Album Review: Barry Abernathy – Barry Abernathy & Friends

Vocal harmonies born of the dirt from which the stories they convey were first sourced. A rhythm that synchronizes with your heart even at a distance. The sense of community and cultural continuity that persists from one century to the next. Poetic binds that tie in both melody and linguistics the same. Quite true, it can be said, that bluegrass is one of the most American styles of music you can get your hands on, but rarely is it found in the pristine condition Barry Abernathy of Mountain Heart and Appalachian Road Show fame and his collaborators present in the new album Barry Abernathy & Friends. Across eleven songs, which feature everyone from Vince Gill to Doyle Lawson and Steve Gulley to Rhonda Vincent, Abernathy produces a haunting atmosphere based on a masterclass of bluegrass fundamentals required to make “Lost John,” “You’ll Never Again Be Mine” and “Birmingham Jail” into unforgettable submissions. The rulebook hasn’t been thrown out the window for these performances, but instead revisited as the holy text it deserves to be treated as; for in Barry Abernathy & Friends, the line that separates the players from their craft becomes increasingly blurry as we press forward in the tracklist.

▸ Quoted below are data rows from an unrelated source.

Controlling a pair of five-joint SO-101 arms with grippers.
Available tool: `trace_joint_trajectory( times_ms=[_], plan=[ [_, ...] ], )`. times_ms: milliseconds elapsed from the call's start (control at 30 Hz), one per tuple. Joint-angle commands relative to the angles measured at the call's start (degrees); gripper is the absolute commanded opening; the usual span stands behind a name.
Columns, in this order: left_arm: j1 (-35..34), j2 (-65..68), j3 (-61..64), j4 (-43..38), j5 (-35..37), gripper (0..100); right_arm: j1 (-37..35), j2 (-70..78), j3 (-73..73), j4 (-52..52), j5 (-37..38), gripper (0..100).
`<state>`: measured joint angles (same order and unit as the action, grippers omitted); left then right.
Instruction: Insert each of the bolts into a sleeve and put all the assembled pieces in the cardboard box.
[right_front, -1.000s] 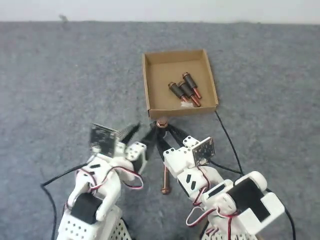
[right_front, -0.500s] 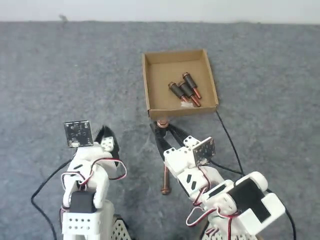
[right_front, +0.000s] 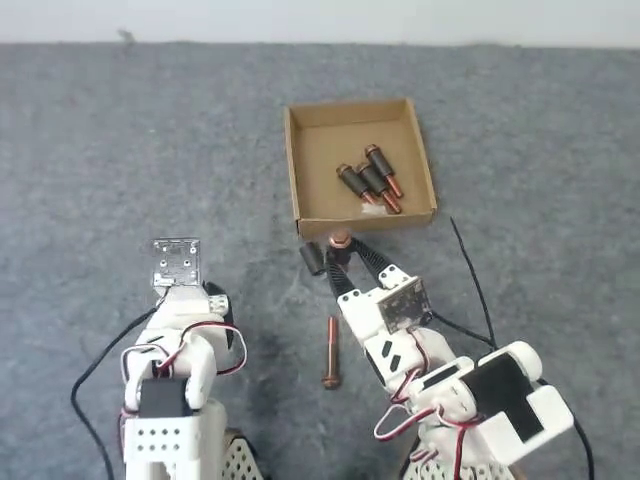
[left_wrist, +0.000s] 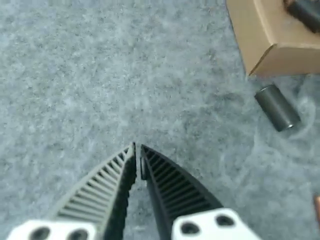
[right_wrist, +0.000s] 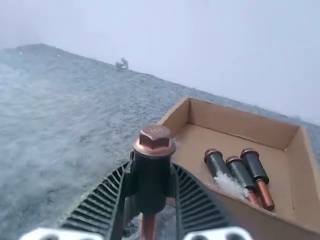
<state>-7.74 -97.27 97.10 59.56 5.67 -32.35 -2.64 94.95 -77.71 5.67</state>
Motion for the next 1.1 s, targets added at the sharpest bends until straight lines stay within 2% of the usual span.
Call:
trace_joint_trajectory(
  times_ms=[0, 267, 533, 800, 900, 1067],
  plan=[
    [-0.18, 1.23, -0.22, -0.62, -1.58, 1, 0.92, -1.36, 0.70, -0.13, 1.93, 0.6],
    [-0.09, 1.23, -0.22, -0.62, -1.67, 1, 3.82, -1.36, -0.53, 0.40, 1.85, 0.6],
    [-0.18, 1.14, -0.22, -0.62, -1.76, 1, 6.11, -1.45, -7.21, 14.11, 1.76, 0.6],
    [-0.18, 1.14, -0.22, -0.62, -1.85, 1, 8.04, -1.71, -9.41, 16.22, 1.85, 0.6],
    [-0.18, 1.14, -0.22, -0.62, -1.85, 1, 10.51, -5.05, -11.52, 24.04, 1.85, 0.6],
    [-0.18, 1.14, -0.22, -0.62, -1.85, 1, 15.16, -17.10, -17.23, 47.08, 1.76, 0.6]
  ],
)
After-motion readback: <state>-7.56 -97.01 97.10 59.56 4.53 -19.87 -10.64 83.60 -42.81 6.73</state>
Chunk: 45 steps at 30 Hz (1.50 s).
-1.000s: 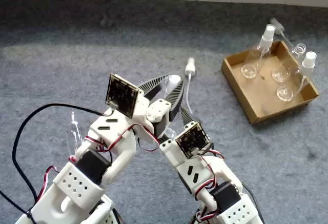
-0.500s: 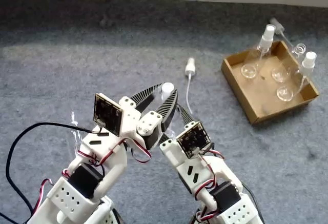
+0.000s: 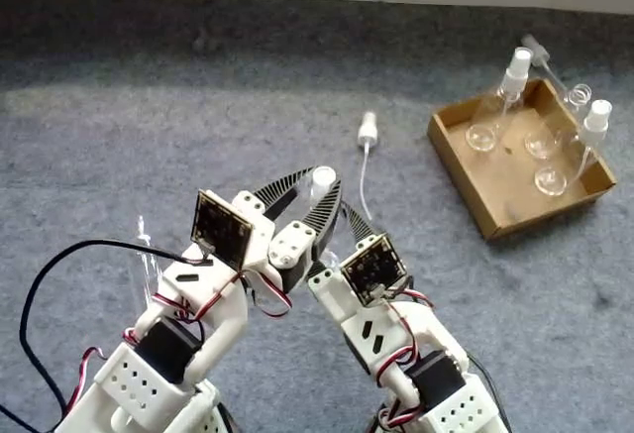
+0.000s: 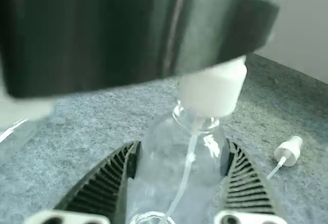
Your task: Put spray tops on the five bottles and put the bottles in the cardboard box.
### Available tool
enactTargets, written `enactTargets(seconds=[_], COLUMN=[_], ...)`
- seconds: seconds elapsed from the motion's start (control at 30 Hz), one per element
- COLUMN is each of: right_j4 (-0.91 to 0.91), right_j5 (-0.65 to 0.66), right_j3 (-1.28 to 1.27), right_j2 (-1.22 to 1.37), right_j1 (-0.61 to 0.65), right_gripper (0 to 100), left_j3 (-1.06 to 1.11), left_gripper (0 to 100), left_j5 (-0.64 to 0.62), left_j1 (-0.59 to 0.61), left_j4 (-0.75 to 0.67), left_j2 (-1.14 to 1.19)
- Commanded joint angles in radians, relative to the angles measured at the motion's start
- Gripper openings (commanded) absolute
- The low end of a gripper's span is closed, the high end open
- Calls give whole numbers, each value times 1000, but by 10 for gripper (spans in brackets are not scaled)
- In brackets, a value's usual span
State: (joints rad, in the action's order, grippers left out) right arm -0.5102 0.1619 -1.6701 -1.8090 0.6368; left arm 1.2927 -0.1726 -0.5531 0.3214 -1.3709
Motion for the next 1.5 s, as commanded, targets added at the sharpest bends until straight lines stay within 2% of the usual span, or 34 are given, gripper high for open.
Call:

“Fall on the Rock (featuring Shawn Lane)” and “Unwanted Love (featuring Dan Tyminski)” are two of the best harmony-centric numbers on this record, but they’re hardly the only material of the sort. Abernathy, usually known as more of a sideman than this record allows for him to be, tends to structure everything in his new LP off of the chemistry he has with the other artists; Vince Gill brings melodic consistency to “Birmingham Jail” and “Short Life of Trouble” while Steve Gulley tosses a bit of vocal color into the mix for “One Leg At a Time,” “Back in ’29,” “Midnight & Lonesome” and “Lost John.”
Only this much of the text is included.